### Task brief
The listing below is to be reproduced in full, exactly as given.

### Data for review
= = = = =

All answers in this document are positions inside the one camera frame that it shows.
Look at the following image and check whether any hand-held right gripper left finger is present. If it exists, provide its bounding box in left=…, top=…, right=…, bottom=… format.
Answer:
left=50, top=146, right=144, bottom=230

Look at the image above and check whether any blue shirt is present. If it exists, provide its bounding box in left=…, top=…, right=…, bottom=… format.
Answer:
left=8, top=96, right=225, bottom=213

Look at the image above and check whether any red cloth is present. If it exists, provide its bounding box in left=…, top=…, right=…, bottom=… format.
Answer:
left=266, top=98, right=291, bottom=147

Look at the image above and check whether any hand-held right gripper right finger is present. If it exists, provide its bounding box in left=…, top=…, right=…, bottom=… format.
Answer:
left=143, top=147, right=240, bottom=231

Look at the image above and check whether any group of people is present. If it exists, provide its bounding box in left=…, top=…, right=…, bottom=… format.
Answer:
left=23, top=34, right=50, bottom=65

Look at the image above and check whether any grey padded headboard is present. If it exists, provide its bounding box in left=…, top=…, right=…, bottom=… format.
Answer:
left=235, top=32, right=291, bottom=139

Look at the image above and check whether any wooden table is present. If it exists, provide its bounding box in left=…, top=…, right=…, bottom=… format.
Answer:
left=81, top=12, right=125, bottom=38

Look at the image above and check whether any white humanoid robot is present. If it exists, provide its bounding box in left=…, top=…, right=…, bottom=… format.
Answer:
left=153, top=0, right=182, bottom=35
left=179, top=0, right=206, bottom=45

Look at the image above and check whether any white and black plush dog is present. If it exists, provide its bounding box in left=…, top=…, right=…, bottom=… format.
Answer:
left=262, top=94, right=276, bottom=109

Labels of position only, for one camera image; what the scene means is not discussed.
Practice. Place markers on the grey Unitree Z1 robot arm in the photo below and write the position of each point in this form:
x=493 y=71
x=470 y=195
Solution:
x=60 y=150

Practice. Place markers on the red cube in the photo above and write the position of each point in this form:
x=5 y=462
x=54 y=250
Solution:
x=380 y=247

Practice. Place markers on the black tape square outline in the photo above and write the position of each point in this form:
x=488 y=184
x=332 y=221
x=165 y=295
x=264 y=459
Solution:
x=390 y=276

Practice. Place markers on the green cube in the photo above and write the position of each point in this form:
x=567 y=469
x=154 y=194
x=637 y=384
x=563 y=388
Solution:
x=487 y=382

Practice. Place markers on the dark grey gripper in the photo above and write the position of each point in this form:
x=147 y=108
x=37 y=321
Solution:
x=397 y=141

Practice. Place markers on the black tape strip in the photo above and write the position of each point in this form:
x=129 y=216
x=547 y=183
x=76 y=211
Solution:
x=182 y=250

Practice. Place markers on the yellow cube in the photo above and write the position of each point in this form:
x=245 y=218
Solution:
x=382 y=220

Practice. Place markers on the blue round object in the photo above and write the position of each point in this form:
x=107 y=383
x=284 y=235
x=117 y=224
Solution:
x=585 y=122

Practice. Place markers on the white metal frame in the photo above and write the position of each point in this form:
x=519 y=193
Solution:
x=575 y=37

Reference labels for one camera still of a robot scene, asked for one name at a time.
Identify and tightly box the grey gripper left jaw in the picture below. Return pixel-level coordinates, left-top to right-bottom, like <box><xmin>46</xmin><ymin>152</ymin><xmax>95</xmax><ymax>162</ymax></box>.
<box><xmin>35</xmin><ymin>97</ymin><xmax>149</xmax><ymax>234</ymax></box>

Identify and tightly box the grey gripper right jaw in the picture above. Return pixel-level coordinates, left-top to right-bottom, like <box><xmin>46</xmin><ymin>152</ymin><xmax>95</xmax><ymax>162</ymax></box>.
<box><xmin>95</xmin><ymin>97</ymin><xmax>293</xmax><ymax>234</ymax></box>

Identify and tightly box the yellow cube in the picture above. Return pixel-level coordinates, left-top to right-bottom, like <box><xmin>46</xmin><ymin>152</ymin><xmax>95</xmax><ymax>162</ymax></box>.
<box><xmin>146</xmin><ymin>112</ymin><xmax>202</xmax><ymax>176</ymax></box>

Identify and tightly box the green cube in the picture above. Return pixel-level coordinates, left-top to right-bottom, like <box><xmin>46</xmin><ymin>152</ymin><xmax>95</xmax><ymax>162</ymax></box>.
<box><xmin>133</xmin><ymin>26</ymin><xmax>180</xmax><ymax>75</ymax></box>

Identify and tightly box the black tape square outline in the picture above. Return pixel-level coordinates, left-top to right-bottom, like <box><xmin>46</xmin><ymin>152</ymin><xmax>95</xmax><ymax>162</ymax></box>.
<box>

= = = = =

### Output
All answers in this document are positions inside the one camera frame that it shows.
Look at the following image and check whether any hand-held right gripper left finger is present. If it exists, provide its bounding box in left=…, top=…, right=…, bottom=… format.
Answer:
left=50, top=146, right=144, bottom=230

Look at the image above and check whether any blue shirt is present. If it exists, provide its bounding box in left=…, top=…, right=…, bottom=… format.
Answer:
left=8, top=96, right=225, bottom=213

Look at the image above and check whether any red cloth is present. If it exists, provide its bounding box in left=…, top=…, right=…, bottom=… format.
Answer:
left=266, top=98, right=291, bottom=147

Look at the image above and check whether any hand-held right gripper right finger is present. If it exists, provide its bounding box in left=…, top=…, right=…, bottom=… format.
Answer:
left=143, top=147, right=240, bottom=231

Look at the image above and check whether any group of people is present. If it exists, provide its bounding box in left=…, top=…, right=…, bottom=… format.
Answer:
left=23, top=34, right=50, bottom=65

Look at the image above and check whether any grey padded headboard is present. If it exists, provide its bounding box in left=…, top=…, right=…, bottom=… format.
Answer:
left=235, top=32, right=291, bottom=139

Look at the image above and check whether any wooden table is present. If it exists, provide its bounding box in left=…, top=…, right=…, bottom=… format.
Answer:
left=81, top=12, right=125, bottom=38

Look at the image above and check whether any white humanoid robot is present. If it exists, provide its bounding box in left=…, top=…, right=…, bottom=… format.
Answer:
left=153, top=0, right=182, bottom=35
left=179, top=0, right=206, bottom=45

Look at the image above and check whether any white and black plush dog is present. If it exists, provide its bounding box in left=…, top=…, right=…, bottom=… format.
Answer:
left=262, top=94, right=276, bottom=109

Labels of position only, for one camera image; what the scene means is not discussed.
Practice. Place markers on the grey Unitree Z1 robot arm in the photo below and write the position of each point in this form:
x=493 y=71
x=470 y=195
Solution:
x=60 y=150

Practice. Place markers on the red cube in the photo above and write the position of each point in this form:
x=5 y=462
x=54 y=250
Solution:
x=380 y=247

Practice. Place markers on the black tape square outline in the photo above and write the position of each point in this form:
x=488 y=184
x=332 y=221
x=165 y=295
x=264 y=459
Solution:
x=390 y=276

Practice. Place markers on the green cube in the photo above and write the position of each point in this form:
x=567 y=469
x=154 y=194
x=637 y=384
x=563 y=388
Solution:
x=487 y=382

Practice. Place markers on the dark grey gripper in the photo above and write the position of each point in this form:
x=147 y=108
x=37 y=321
Solution:
x=397 y=141

Practice. Place markers on the black tape strip in the photo above and write the position of each point in this form:
x=129 y=216
x=547 y=183
x=76 y=211
Solution:
x=182 y=250

Practice. Place markers on the yellow cube in the photo above and write the position of each point in this form:
x=245 y=218
Solution:
x=382 y=220

Practice. Place markers on the blue round object in the photo above and write the position of each point in this form:
x=107 y=383
x=284 y=235
x=117 y=224
Solution:
x=585 y=122

Practice. Place markers on the white metal frame in the photo above and write the position of each point in this form:
x=519 y=193
Solution:
x=575 y=37

Reference labels for one camera still of a robot scene, asked for one name at a time.
Identify and tightly box the grey gripper left jaw in the picture below. Return pixel-level coordinates, left-top to right-bottom, like <box><xmin>46</xmin><ymin>152</ymin><xmax>95</xmax><ymax>162</ymax></box>.
<box><xmin>35</xmin><ymin>97</ymin><xmax>149</xmax><ymax>234</ymax></box>

Identify and tightly box the grey gripper right jaw in the picture above. Return pixel-level coordinates, left-top to right-bottom, like <box><xmin>46</xmin><ymin>152</ymin><xmax>95</xmax><ymax>162</ymax></box>.
<box><xmin>95</xmin><ymin>97</ymin><xmax>293</xmax><ymax>234</ymax></box>

Identify and tightly box the yellow cube in the picture above. Return pixel-level coordinates, left-top to right-bottom, like <box><xmin>46</xmin><ymin>152</ymin><xmax>95</xmax><ymax>162</ymax></box>.
<box><xmin>146</xmin><ymin>112</ymin><xmax>202</xmax><ymax>176</ymax></box>

Identify and tightly box the green cube in the picture above. Return pixel-level coordinates, left-top to right-bottom, like <box><xmin>46</xmin><ymin>152</ymin><xmax>95</xmax><ymax>162</ymax></box>.
<box><xmin>133</xmin><ymin>26</ymin><xmax>180</xmax><ymax>75</ymax></box>

Identify and tightly box the black tape square outline in the picture above. Return pixel-level coordinates, left-top to right-bottom, like <box><xmin>46</xmin><ymin>152</ymin><xmax>95</xmax><ymax>162</ymax></box>.
<box>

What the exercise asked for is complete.